**What this task involves**: Return every line of the data below exactly, but do not include the images.

**Given data**:
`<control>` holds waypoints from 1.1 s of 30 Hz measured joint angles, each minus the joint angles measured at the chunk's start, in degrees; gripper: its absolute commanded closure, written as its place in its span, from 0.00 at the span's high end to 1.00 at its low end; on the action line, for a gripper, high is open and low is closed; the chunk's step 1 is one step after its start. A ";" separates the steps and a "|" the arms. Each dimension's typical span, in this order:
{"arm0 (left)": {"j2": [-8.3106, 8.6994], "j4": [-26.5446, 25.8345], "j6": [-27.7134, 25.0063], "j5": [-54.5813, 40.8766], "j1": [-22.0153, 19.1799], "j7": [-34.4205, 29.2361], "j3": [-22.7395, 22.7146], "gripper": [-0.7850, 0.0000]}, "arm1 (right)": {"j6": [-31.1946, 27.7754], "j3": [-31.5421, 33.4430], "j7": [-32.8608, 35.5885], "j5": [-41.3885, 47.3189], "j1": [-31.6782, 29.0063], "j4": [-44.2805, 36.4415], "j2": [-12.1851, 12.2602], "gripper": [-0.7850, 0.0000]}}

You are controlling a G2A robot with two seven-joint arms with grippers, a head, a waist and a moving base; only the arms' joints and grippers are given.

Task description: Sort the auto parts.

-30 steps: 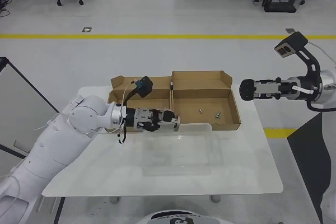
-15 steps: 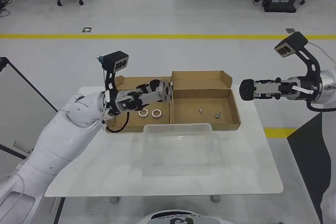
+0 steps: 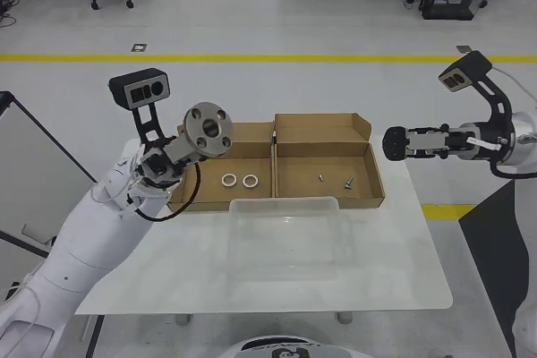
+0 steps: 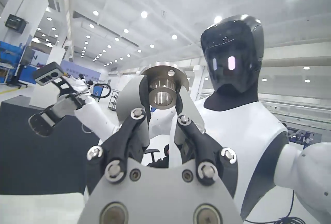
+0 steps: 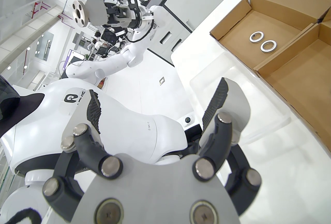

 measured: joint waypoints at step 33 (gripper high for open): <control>-5.19 0.43 9.45 17.20 8.50 -9.47 -14.20 0.00 | 0.00 0.00 0.00 0.00 0.00 0.00 0.00 1.00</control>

**Response**:
`<control>` holds waypoints from 1.1 s of 30 Hz measured joint angles, each minus the joint angles measured at the chunk's start, in degrees; gripper: its absolute commanded closure, written as its place in its span, from 0.00 at the span's high end to 1.00 at its low end; on the action line, for a gripper, high is open and low is closed; the chunk's step 1 is one step after its start. A ";" separates the steps and a "|" the arms. Each dimension's typical span, in this order:
{"arm0 (left)": {"j2": [-8.3106, 8.6994], "j4": [-26.5446, 25.8345], "j6": [-27.7134, 25.0063], "j5": [-54.5813, 40.8766], "j1": [-22.0153, 19.1799], "j7": [-34.4205, 29.2361], "j3": [-22.7395, 22.7146], "gripper": [-0.7850, 0.0000]}, "arm1 (right)": {"j6": [-31.1946, 27.7754], "j3": [-31.5421, 33.4430], "j7": [-32.8608, 35.5885], "j5": [-41.3885, 47.3189], "j1": [-31.6782, 29.0063], "j4": [-44.2805, 36.4415], "j2": [-12.1851, 12.2602], "gripper": [-0.7850, 0.0000]}}

You are controlling a G2A robot with two seven-joint arms with grippers, a head, a waist and a moving base; only the arms' joints and grippers are given.

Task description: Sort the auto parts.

-30 steps: 
-15 steps: 
+0 steps: 
+0 steps: 
+0 steps: 

 measured: joint waypoints at step 33 (gripper high for open): <control>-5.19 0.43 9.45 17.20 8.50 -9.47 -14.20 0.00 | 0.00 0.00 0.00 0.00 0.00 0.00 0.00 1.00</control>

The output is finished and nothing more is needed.